**The task**
The expected answer is the data below, printed verbatim without its pictures.

**Input data**
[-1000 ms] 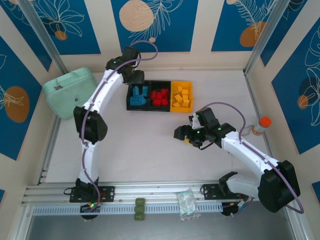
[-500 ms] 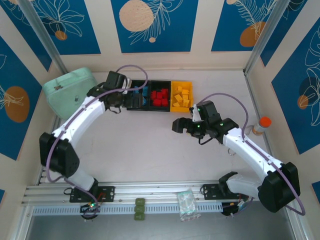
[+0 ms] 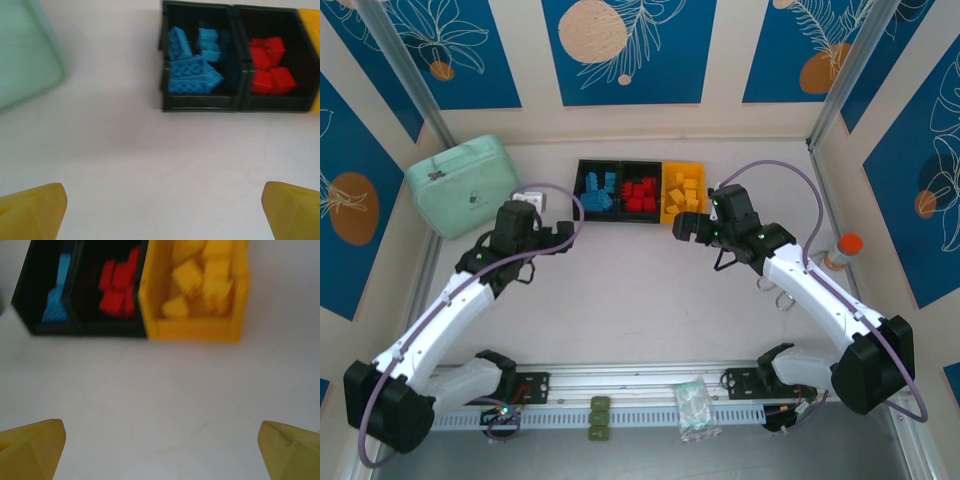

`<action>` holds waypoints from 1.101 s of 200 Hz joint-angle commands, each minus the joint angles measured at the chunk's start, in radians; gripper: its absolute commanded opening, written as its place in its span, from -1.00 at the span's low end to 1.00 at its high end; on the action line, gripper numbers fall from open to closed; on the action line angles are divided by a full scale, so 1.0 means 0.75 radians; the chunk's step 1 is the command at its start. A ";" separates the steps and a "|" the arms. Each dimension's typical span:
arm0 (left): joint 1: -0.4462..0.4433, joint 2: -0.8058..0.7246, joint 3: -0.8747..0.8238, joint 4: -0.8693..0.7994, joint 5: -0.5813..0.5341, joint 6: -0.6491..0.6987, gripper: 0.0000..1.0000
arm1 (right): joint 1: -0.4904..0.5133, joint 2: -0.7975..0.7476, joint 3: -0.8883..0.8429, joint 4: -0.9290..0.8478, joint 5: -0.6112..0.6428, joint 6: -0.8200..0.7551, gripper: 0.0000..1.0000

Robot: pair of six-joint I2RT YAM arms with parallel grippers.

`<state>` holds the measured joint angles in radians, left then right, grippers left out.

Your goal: Sort the legos into containers by color

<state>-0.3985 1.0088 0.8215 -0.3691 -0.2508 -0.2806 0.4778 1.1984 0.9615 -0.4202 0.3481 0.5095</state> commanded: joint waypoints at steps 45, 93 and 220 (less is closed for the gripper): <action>0.118 0.002 -0.318 0.497 -0.511 0.245 0.99 | -0.147 -0.101 -0.409 0.707 0.630 -0.398 0.98; 0.254 0.282 -0.612 1.317 -0.413 0.329 0.99 | -0.349 -0.006 -0.731 1.231 0.587 -0.488 0.98; 0.358 0.751 -0.616 1.795 -0.054 0.424 0.99 | -0.581 0.435 -0.755 1.697 -0.094 -0.516 0.98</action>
<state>-0.1688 1.5753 0.3019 1.0241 -0.3508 0.0757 0.0563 1.5356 0.3538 0.8371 0.3164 0.1089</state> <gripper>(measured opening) 0.994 0.990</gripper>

**Expected output**
[-1000 ms] 
[-500 ms] 
[+0 ms] 

`<action>` holds waypoints from 1.101 s of 200 Hz joint-angle commands, each minus the joint angles measured at the chunk's start, in radians; gripper: its absolute commanded opening, written as its place in its span, from -1.00 at the span's low end to 1.00 at its high end; on the action line, gripper numbers fall from open to closed; on the action line angles are divided by a full scale, so 1.0 means 0.75 radians; the chunk's step 1 is the command at its start. A ";" separates the steps and a "|" the arms. Each dimension's typical span:
arm0 (left): joint 1: -0.4462..0.4433, joint 2: -0.8058..0.7246, joint 3: -0.8747..0.8238, joint 4: -0.8693..0.7994, joint 5: -0.5813..0.5341, joint 6: -0.6491..0.6987, gripper: 0.0000..1.0000
arm1 (right): joint 1: -0.4904..0.5133, joint 2: -0.7975..0.7476, joint 3: -0.8883..0.8429, joint 4: -0.9290..0.8478, joint 5: -0.6112..0.6428, joint 6: -0.8200..0.7551, gripper: 0.0000..1.0000

Robot: pair of six-joint I2RT YAM arms with parallel grippers.

`<state>` holds the measured joint angles in radians, left then right, grippers left out.

Your goal: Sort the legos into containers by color

<state>-0.3985 1.0088 0.8215 -0.3691 -0.2508 -0.2806 0.4778 1.1984 0.9615 -0.4202 0.3481 0.5095</state> commanded: joint waypoints at steps 45, 93 and 220 (less is closed for the gripper): <action>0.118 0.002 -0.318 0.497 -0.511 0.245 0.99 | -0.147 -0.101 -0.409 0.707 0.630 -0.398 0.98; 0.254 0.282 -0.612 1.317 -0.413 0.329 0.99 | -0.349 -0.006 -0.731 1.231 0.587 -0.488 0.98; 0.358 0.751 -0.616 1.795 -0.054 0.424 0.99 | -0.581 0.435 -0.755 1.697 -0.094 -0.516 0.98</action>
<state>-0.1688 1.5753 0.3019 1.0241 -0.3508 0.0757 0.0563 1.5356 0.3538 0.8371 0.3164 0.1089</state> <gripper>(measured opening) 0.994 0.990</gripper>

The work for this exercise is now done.